Indian Spectroscopic and Imaging Space Telescope Documentation StatusPyPI - Python Version PyPI - Python Version PyPI - Downloads

Introduction

This is a repository dedicated to data simulations for the Indian Spectroscopic and Imaging Space Telescope (INSIST) project. It contains Jupyter Notebooks which can be hosted on cloud platforms such as Google Colab, Binder, and Gradient, and webtools which can be accessed using Binder.

Packages

PISTA : Python Image Simulation and Testing Application

A python package aimed at simulating astronomical images. The routine simulates individual stars and adds different noises.

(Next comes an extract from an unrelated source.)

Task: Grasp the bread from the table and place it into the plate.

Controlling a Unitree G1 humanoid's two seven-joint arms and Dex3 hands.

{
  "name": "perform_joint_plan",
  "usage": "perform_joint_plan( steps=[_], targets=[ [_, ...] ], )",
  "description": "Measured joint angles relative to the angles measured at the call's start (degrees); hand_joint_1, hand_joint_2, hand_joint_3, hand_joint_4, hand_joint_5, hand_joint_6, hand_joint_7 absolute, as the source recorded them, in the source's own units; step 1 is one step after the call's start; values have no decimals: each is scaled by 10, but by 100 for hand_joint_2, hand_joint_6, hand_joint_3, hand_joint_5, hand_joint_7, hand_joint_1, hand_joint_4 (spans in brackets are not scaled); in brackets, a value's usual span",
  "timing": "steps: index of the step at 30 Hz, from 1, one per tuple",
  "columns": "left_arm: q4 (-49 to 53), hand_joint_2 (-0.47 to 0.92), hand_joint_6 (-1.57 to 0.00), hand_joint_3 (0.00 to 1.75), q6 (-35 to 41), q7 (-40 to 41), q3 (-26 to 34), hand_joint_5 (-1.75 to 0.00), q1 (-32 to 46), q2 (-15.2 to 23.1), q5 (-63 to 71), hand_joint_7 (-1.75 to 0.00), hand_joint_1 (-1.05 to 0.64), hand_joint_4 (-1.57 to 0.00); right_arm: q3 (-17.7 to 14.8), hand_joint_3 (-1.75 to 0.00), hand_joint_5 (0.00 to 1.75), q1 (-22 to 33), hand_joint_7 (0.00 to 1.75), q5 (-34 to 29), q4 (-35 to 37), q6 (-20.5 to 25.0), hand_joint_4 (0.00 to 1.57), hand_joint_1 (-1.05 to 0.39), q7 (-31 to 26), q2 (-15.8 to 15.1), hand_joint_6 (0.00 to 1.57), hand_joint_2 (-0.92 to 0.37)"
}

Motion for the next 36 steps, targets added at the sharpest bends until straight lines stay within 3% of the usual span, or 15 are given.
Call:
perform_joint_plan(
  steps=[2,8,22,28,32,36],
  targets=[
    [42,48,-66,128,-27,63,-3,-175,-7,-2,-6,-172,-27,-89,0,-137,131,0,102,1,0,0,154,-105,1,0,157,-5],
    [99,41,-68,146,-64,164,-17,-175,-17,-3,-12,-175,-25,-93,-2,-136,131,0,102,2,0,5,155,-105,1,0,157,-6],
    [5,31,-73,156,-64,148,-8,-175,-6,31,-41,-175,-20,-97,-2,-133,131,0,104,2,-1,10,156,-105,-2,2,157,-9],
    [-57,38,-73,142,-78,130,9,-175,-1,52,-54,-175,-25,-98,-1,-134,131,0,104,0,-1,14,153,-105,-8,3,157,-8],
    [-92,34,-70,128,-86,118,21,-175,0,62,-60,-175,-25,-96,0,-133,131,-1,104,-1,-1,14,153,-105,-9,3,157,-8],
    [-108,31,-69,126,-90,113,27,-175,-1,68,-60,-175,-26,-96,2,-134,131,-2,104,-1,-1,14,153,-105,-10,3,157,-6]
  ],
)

The input parameter space is designed to inculcate observational parameters, telescope parameters and detector characteristics.

Installation

pip install insist-pista

Web Tools

  • PISTA Webtool : Streamlit
  • Exposure Time Calculator Tool : Binder (Work in progress)

Notebooks

Usage

Image_Simulation.ipynb Open in Colab

This notebook provides step by step instructions on how to use PISTA package for resolved stellar population simulation.

PISTA.ipynb Open in Colab

This notebook expands on the low-level framework of PISTA package.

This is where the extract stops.